Tell how many lines in the data hold "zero", giving that figure alone.

[Records from a dataset]
::::

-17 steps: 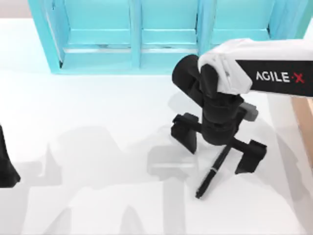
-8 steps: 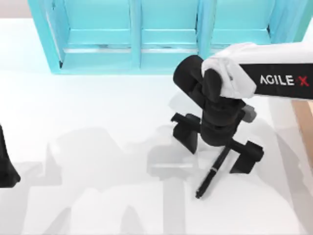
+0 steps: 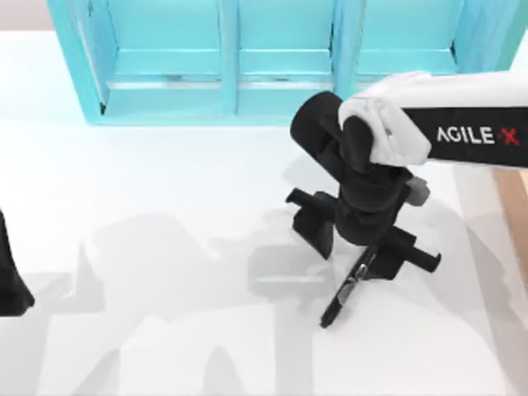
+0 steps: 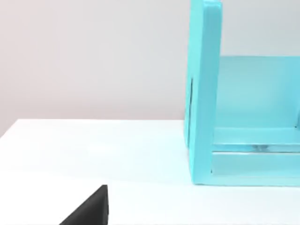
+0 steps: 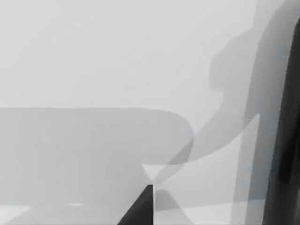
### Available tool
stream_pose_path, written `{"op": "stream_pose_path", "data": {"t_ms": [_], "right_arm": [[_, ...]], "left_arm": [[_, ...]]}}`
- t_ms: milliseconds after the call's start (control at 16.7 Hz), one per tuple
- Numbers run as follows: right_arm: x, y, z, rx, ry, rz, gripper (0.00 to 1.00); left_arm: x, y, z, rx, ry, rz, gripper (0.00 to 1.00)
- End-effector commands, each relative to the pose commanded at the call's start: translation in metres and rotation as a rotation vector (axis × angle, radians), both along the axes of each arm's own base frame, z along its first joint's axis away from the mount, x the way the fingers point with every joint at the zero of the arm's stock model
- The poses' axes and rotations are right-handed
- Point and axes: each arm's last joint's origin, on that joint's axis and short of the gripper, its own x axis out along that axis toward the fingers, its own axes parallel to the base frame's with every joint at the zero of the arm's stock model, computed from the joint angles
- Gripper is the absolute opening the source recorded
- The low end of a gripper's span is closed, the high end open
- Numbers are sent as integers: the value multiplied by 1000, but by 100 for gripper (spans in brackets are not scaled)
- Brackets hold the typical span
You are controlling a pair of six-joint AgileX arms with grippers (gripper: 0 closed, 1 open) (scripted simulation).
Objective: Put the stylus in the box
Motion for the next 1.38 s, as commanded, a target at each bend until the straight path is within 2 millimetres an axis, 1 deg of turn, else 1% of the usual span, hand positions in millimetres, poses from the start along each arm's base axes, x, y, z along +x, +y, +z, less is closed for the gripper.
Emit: {"op": "stream_pose_path", "data": {"t_ms": [180, 240, 660, 720, 840, 960, 1080, 1260, 1380], "right_arm": [[0, 0, 0, 0, 0, 0, 2], [0, 0, 0, 0, 0, 0, 0], [0, 0, 0, 0, 0, 0, 0], [6, 9, 28, 85, -70, -15, 0], [7, 10, 33, 87, -72, -14, 0], [9, 12, 48, 85, -72, -16, 0], [9, 12, 70, 73, -56, -19, 0], [7, 10, 109, 74, -56, -16, 0], [6, 9, 126, 84, -68, -15, 0]], "left_arm": [[0, 0, 0, 0, 0, 0, 100], [0, 0, 0, 0, 0, 0, 100], [0, 0, 0, 0, 0, 0, 100], [0, 0, 0, 0, 0, 0, 100], [0, 0, 0, 0, 0, 0, 100], [0, 0, 0, 0, 0, 0, 100], [0, 0, 0, 0, 0, 0, 100], [0, 0, 0, 0, 0, 0, 100], [0, 0, 0, 0, 0, 0, 100]]}}
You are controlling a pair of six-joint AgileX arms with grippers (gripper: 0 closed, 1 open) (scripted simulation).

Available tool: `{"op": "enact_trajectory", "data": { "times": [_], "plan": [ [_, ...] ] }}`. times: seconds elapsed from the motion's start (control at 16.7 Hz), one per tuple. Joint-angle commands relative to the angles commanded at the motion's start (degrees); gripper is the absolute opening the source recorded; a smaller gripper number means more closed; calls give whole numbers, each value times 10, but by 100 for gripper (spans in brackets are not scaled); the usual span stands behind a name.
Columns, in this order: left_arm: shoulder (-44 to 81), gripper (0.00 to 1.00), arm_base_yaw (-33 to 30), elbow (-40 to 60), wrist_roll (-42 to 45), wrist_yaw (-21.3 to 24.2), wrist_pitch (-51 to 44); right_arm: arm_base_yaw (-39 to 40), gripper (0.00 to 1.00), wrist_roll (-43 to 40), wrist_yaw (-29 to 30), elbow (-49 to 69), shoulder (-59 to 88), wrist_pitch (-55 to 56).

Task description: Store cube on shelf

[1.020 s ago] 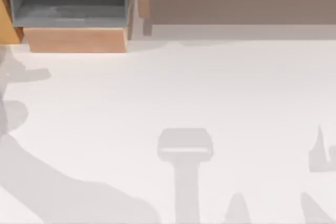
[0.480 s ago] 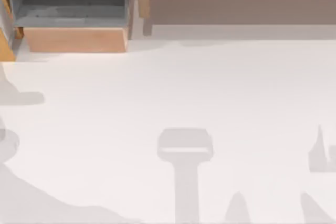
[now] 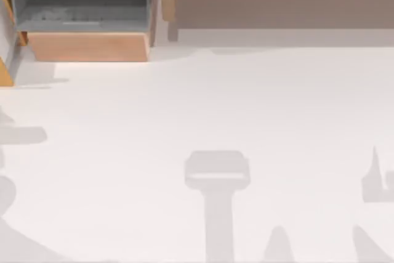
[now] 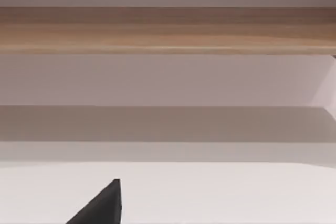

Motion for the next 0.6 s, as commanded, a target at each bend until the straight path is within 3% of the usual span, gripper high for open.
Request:
{"op": "enact_trajectory", "data": {
  "times": [0.6],
  "plan": [
    [-33,0,34,-76,4,36,47,0,100,0,0,0,0,0]
  ]
}}
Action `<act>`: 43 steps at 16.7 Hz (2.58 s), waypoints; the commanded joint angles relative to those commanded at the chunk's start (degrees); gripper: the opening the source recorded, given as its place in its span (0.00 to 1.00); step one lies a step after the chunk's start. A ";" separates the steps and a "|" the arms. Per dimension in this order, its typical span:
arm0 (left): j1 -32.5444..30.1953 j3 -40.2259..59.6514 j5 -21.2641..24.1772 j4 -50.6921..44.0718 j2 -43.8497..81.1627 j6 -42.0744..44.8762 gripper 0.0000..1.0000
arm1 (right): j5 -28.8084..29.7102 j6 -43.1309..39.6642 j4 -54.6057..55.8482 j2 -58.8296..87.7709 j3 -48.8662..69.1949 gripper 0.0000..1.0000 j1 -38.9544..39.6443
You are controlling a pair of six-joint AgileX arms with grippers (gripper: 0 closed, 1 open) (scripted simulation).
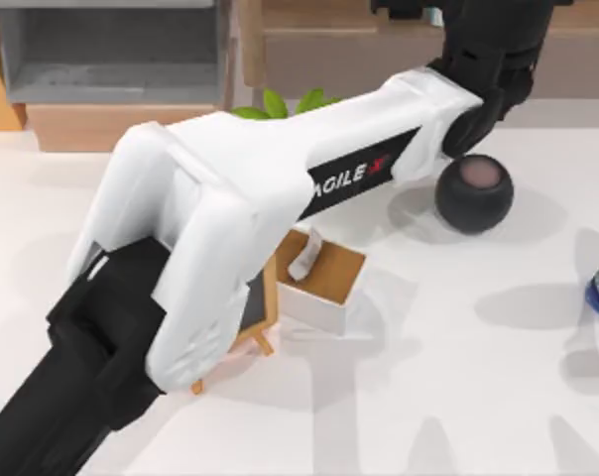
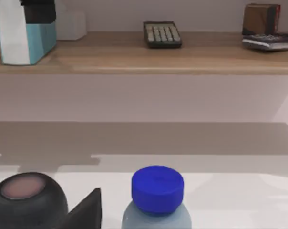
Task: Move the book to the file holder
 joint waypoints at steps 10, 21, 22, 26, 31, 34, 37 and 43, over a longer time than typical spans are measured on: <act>0.00 0.00 0.00 0.00 0.00 0.00 0.00 | 0.00 0.00 0.00 0.00 0.00 1.00 0.00; -0.27 2.34 -0.03 -2.72 -0.46 0.09 0.00 | 0.00 0.00 0.00 0.00 0.00 1.00 0.00; -0.27 2.56 -0.04 -2.99 -0.49 0.09 0.00 | 0.00 0.00 0.00 0.00 0.00 1.00 0.00; -0.26 2.39 -0.08 -2.87 -0.29 0.16 0.00 | 0.00 0.00 0.00 0.00 0.00 1.00 0.00; -0.94 -6.08 1.42 -0.03 -6.35 5.57 0.00 | 0.00 0.00 0.00 0.00 0.00 1.00 0.00; -1.05 -18.08 2.42 2.63 -14.11 12.54 0.00 | 0.00 0.00 0.00 0.00 0.00 1.00 0.00; -0.95 -33.59 3.21 5.72 -24.39 21.28 0.00 | 0.00 0.00 0.00 0.00 0.00 1.00 0.00; -0.69 -65.52 7.64 12.12 -47.60 40.80 0.00 | 0.00 0.00 0.00 0.00 0.00 1.00 0.00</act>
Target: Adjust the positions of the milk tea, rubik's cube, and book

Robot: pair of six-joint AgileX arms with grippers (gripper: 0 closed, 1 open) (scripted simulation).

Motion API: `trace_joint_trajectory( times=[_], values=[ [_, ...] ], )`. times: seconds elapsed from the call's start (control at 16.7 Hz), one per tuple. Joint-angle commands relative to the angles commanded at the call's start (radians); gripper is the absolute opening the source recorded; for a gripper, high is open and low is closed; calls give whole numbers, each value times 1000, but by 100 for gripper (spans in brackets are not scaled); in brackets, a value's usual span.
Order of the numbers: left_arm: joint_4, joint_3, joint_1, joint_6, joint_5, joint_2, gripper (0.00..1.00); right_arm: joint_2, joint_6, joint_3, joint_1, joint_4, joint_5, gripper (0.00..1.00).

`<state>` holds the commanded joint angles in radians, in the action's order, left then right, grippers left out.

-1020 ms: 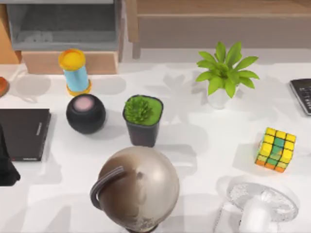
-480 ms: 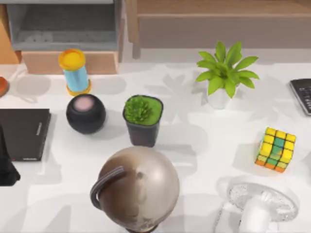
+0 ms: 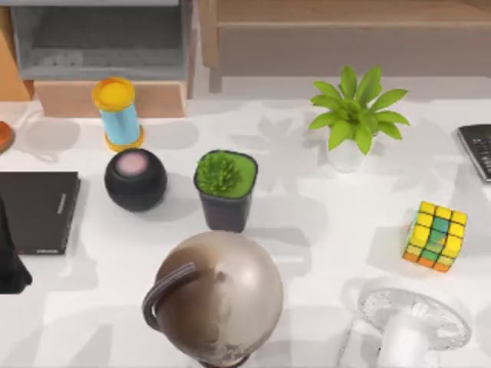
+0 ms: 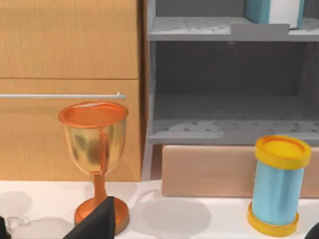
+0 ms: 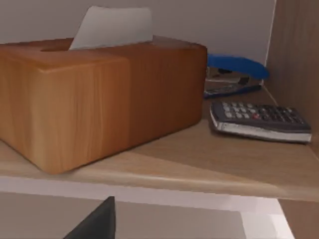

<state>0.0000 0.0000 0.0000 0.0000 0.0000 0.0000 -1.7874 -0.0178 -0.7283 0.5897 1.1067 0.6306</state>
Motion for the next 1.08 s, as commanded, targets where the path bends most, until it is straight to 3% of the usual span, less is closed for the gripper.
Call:
trace_joint_trajectory(
  times=[0.24,0.48,0.84,1.08],
  values=[
    [0,0,0,0,0,0,100,23,18,-187,-119,-377,-45,100],
    [0,0,0,0,0,0,100,40,100,-368,-290,-880,-134,100],
    [0,0,0,0,0,0,100,30,340,-554,-579,-1647,-342,100],
    [0,0,0,0,0,0,100,-2,536,-619,-752,-2005,-496,100]
  ],
)
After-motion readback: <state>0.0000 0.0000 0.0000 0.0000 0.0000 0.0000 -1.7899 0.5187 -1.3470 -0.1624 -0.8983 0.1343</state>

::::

(SOLUTION FOR THIS TASK) 2